> [Work to be completed]:
Whichever lines include the word "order", copy them as they appear in the data.

> [Recorded data]:
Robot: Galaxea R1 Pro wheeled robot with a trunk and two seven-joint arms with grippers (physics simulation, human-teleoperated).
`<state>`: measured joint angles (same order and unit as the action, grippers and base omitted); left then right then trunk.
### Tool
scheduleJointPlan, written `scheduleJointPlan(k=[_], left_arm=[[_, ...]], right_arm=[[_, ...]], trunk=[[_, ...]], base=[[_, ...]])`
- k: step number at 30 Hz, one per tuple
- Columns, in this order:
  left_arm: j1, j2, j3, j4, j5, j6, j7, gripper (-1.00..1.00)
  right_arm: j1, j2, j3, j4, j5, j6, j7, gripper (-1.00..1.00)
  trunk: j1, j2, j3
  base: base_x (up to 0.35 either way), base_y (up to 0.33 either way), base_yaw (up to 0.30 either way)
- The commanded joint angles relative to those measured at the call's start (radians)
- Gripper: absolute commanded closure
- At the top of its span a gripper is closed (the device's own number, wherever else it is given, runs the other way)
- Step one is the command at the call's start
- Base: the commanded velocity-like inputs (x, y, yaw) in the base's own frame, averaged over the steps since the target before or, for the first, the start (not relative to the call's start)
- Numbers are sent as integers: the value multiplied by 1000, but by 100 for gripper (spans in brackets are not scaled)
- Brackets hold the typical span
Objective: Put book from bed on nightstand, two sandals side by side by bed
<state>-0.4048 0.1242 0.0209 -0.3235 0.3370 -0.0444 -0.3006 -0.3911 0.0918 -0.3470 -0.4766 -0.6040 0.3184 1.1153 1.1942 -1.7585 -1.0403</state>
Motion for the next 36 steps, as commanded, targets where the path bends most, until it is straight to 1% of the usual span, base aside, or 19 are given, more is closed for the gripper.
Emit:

> [Answer space]:
`<state>`: measured joint angles (same order and unit as the action, grippers and base omitted); left then right then trunk.
- Columns, in this order:

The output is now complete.